Die Kulturpolitik hat angesichts der ganzen internationalen Krisen ja keinen leichten Stand.

Ja, das Thema fällt in der Wahrnehmung bei den Leuten manchmal hinten rüber, leider. Nicht nur auf EU-Ebene. Der NRW-Kulturhaushalt ist zum Beispiel leider auch deutlich geschrumpft. Man merkt deutlich, dass die Förderung der Kultur in den Haushalten einfach stark abnimmt. Klar, in der Corona-Zeit war sie auch stark angestiegen. Aber das ist ja kein Argument, bei der Kultur jetzt als Erstes zu sparen. Und kulturelle Veranstaltungen – das sind Orte, wo die Menschen zusammenkommen. Wo ein Austausch stattfindet. Auch oder gerade über die Kriege und Krisen. Ich glaube, man macht einen großen Fehler, wenn man die Bedeutung von Kultur für die Demokratie und die Gesellschaft unterschätzt.
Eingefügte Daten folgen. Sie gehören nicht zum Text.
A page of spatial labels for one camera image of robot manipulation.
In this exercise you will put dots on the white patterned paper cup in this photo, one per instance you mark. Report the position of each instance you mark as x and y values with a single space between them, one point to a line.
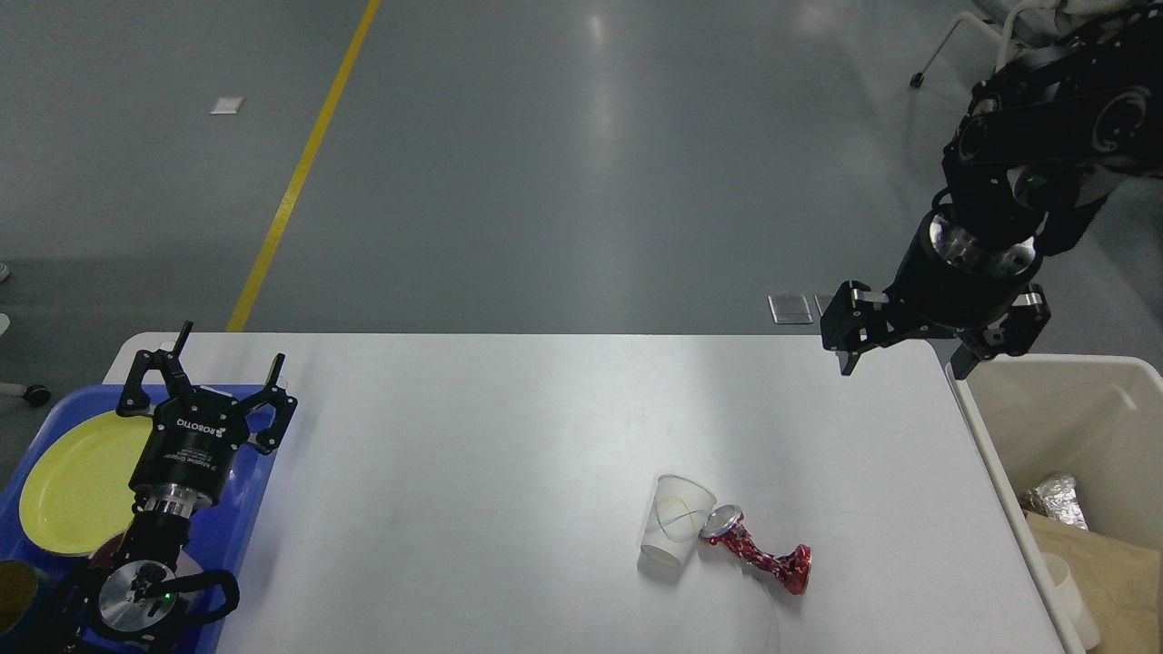
679 509

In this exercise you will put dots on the teal mug yellow inside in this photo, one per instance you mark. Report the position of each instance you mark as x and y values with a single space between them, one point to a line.
25 591

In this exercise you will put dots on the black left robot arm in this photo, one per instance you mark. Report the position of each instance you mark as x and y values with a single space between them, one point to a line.
135 593

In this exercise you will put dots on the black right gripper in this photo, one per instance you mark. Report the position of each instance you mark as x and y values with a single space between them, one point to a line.
947 277

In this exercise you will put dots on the silver floor socket plate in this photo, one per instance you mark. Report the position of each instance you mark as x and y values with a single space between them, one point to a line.
790 309

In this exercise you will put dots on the black caster wheel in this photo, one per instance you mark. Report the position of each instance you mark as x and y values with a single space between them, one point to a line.
34 395

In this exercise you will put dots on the yellow plastic plate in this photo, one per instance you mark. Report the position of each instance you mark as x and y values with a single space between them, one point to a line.
77 496

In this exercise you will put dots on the red foil wrapper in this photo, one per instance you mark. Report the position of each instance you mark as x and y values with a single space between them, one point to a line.
791 570

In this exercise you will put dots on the white floor marker tile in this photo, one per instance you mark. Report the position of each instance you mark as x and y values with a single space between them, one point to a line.
227 106

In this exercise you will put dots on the beige plastic bin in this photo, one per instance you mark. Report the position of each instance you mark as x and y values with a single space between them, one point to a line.
1096 417

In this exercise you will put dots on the white wheeled chair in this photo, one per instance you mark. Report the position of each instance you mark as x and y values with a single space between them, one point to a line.
1000 30

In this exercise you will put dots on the foil piece in bin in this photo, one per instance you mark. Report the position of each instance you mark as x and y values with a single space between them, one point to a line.
1056 498

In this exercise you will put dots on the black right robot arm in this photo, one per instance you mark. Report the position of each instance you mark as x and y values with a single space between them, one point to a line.
1072 108

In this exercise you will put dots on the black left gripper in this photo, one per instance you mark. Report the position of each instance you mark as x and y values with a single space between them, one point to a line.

Christopher Annen, 1990 in Köln geboren und aufgewachsen, ist Gitarrist der Band AnnenMayKantereit, die er nach der Schule mit zwei Freunden gründete. Mit ihnen hat er bis heute vier Studioalben veröffentlicht und hunderte Konzerte gespielt. Neben der künstlerischen Arbeit betreiben AnnenMayKantereit ihr eigenes Label und seit 2021 ihre eigene Managementstruktur. Seit 2021 ist Christopher Annen Mitglied bei ProMusik und seit 2023 auch 2. Vorstandsvorsitzender des Verbands.